Hello Blooms this blog post is going to be regarding how the pandemic has affected me, and how I’m trying to stay sane. A few days ago I published ‘Head above water’ in which I discussed the importance of safeguarding the vulnerable, and I received a positive response – so I must thank you for your kind words.
I think we can all agree that this is a turbulent, confusing, and quite honestly…scary time for all of us; especially for the chronic illness community, and others who are immunocompromised.
We need to ensure unity as this has proven to be quite a divisive time, and we should not have to see relationships suffer due to ignorance, but one thing we must bear in mind is that by educating ourselves about the virus and how to prevent it is helping to save lives and protect the NHS. I urge those with stable immune systems, or with no underlying condition, not to think of this as a personal attack; we are not just sitting here trying to manipulate you into staying inside that you can’t have fun. This is not what that is about. I’ve seen how our community has been gaslit about this in recent times and it is something I have personally experienced.
As a disabled individual, I know how extremely hurtful it is when all you want to do is to protect yourself and others because you’re seeing the emotional and physical impact that it’s having on our lives. Our health is often so complex, and different from the “norm” so please trust us when we ask you to change something to help our community, and help our society stay safe and healthy. Of course we make mistakes, and we are all open to criticism, but what we have to do is listen to each other and not be afraid to ask for advice or ask for support.
Afterall…we’re stronger together than we are as individuals no matter how resilient and tough we may be respectively.
I have found myself in a strange headspace stuck between: struggling; and I’m fine. It’s a peculiar feeling that I’m not quite used to – I haven’t felt like this before and I’ve had many other people expressing that they’re feeling the same way, so it sounds like isolation has also isolated us from ourselves. Sounds cliche, but this isn’t like some fake deep stuff, it isn’t Noah Centineo’s twitter feed level cringe, but I have definitely have seen my shift and my depression. For years I was in in different states of dissociation because my reality was unstable volatile and difficult to navigate, but now it’s relatively stable but unyielding – I can never quite predict what’s going to happen next with my health, and everything is followed by a question mark at the moment; especially now.

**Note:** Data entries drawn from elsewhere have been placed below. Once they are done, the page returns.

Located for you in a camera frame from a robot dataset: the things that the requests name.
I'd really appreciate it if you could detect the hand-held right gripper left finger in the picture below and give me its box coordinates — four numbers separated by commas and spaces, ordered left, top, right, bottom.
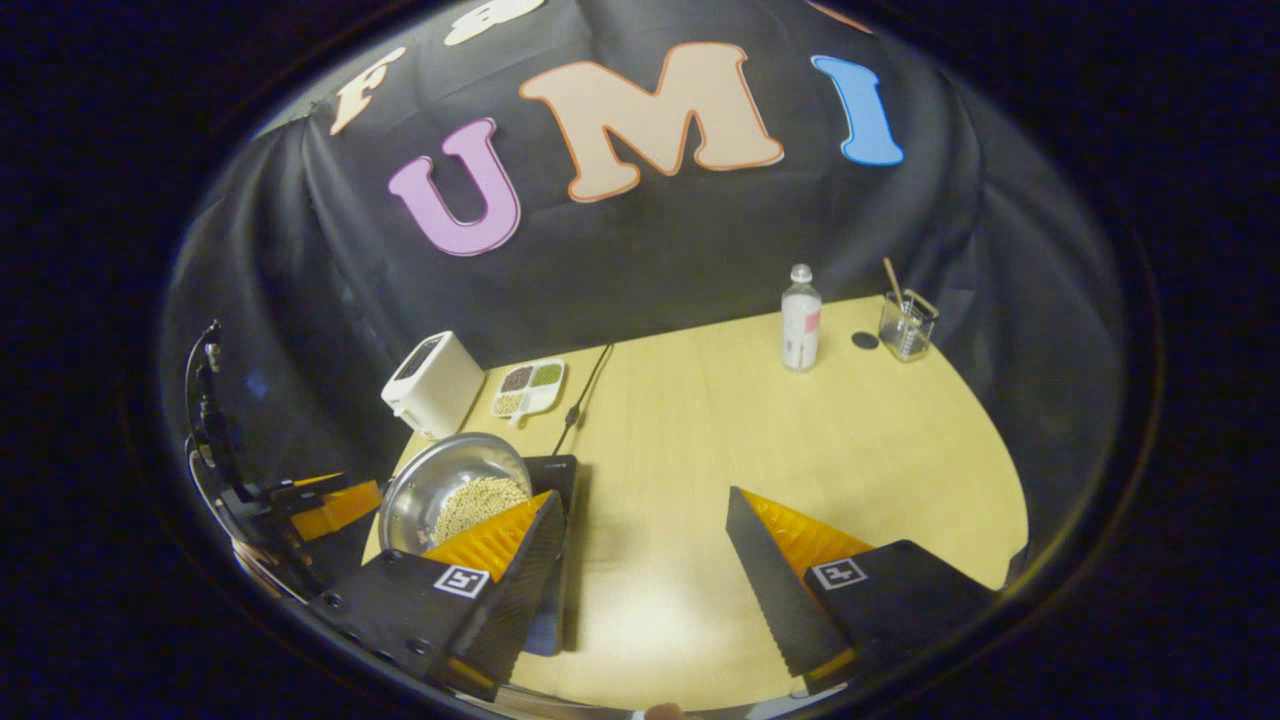
310, 488, 566, 701

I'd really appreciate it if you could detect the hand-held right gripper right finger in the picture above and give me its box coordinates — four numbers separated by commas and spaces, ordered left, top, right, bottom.
725, 486, 1001, 696

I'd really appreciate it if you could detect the steel pot with black handle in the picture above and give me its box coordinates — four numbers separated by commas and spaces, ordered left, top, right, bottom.
378, 432, 534, 557

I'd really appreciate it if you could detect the pile of yellow soybeans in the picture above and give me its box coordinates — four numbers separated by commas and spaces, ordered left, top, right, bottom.
433, 476, 529, 546

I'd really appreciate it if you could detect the black induction cooktop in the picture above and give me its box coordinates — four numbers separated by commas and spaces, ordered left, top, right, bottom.
520, 455, 581, 658

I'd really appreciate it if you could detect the white toaster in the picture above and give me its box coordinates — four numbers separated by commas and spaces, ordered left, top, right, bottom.
380, 331, 487, 441

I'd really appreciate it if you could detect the white divided dish of beans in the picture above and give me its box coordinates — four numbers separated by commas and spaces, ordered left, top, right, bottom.
489, 358, 567, 426

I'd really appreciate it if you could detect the clear bottle with pink label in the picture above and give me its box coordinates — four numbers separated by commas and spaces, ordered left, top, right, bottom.
780, 263, 823, 373

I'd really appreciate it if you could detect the black power cable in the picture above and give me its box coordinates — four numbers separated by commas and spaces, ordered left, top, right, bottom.
552, 343, 615, 458

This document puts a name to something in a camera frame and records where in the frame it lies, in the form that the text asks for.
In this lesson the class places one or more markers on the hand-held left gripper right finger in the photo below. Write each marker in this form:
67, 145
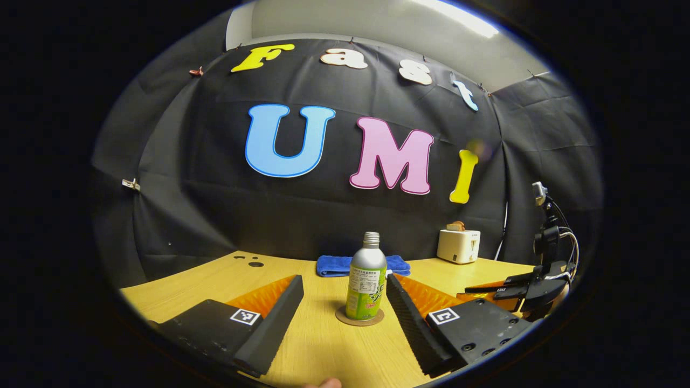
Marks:
412, 323

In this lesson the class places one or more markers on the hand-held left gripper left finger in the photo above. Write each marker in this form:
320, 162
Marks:
275, 323

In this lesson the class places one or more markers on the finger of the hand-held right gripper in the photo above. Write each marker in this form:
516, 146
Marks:
512, 280
533, 293

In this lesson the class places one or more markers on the round brown cork coaster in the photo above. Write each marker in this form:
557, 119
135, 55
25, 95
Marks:
345, 319

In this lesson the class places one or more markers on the silver green-label water bottle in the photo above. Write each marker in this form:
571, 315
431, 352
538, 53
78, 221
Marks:
366, 269

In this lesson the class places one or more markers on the cream white toaster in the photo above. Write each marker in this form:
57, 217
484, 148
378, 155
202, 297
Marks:
457, 247

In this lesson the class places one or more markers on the toast slice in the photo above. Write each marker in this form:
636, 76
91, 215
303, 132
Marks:
456, 226

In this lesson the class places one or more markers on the folded blue towel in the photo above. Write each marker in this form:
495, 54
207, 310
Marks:
334, 265

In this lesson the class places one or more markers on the black backdrop cloth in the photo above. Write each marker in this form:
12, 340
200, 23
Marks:
215, 205

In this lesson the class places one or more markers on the pale wooden clip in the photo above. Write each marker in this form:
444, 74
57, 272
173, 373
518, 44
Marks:
130, 185

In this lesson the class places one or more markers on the reddish brown clip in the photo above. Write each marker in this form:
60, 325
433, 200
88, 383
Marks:
196, 71

Furthermore, despite knowing it may come across as selfish to some, I’m worried that my health will have negative consequences as a result of hospital appointment cancellations. As it stands, the death toll in the UK is 4,313 people not to mention the globally. I’m trying not to look at all of the figures and stats because it’s just stressful, especially as a high risk person.
I’ve seen our lives shift dramatically, and many people realising the fragility of their own existence, but also the camaraderie that can arise when matters reach breaking point, which goes to show what we can achieve as society together to help support those in need. I just hope that we can apply these things after the pandemic has been under control and things have resumed to a new normal. However right now, this seems like an eternity away.
One thing I found to be helpful during the situation is acknowledging my concern around it how stressful it is amd oue fear of the unknown. we don’t fully understand what’s going on and it happened so fast that we didn’t really have time to adjust to it we have to allow ourselves that time to grieve for what we had what we lost, even though we have lost the sense of understanding, a sense of comfort or of hope – it’s possible to adapt once we’ve climatised and gained an altered sense of normality.
It’ll just take time, allow yourself to feel confused, concerned, stressed, sad etc; but also try and highlight the positives; no matter how small. Before going to sleep I try and remember 3 good things which occurred during the day, for example mine would be
- My succulent has grown a new leaf
- I video-called with my best friend Ellie and watched a good film
- I received a postcard in the mail which made me smile.
But despite the level of uncertainty we collectively feel with all this, I know we can and will get through this; our strength, resilience, and grit can oftentimes be overshadowed by the mundane or fast pace of life, but it doesn’t mean we’re less able than previously shown. I believe in you.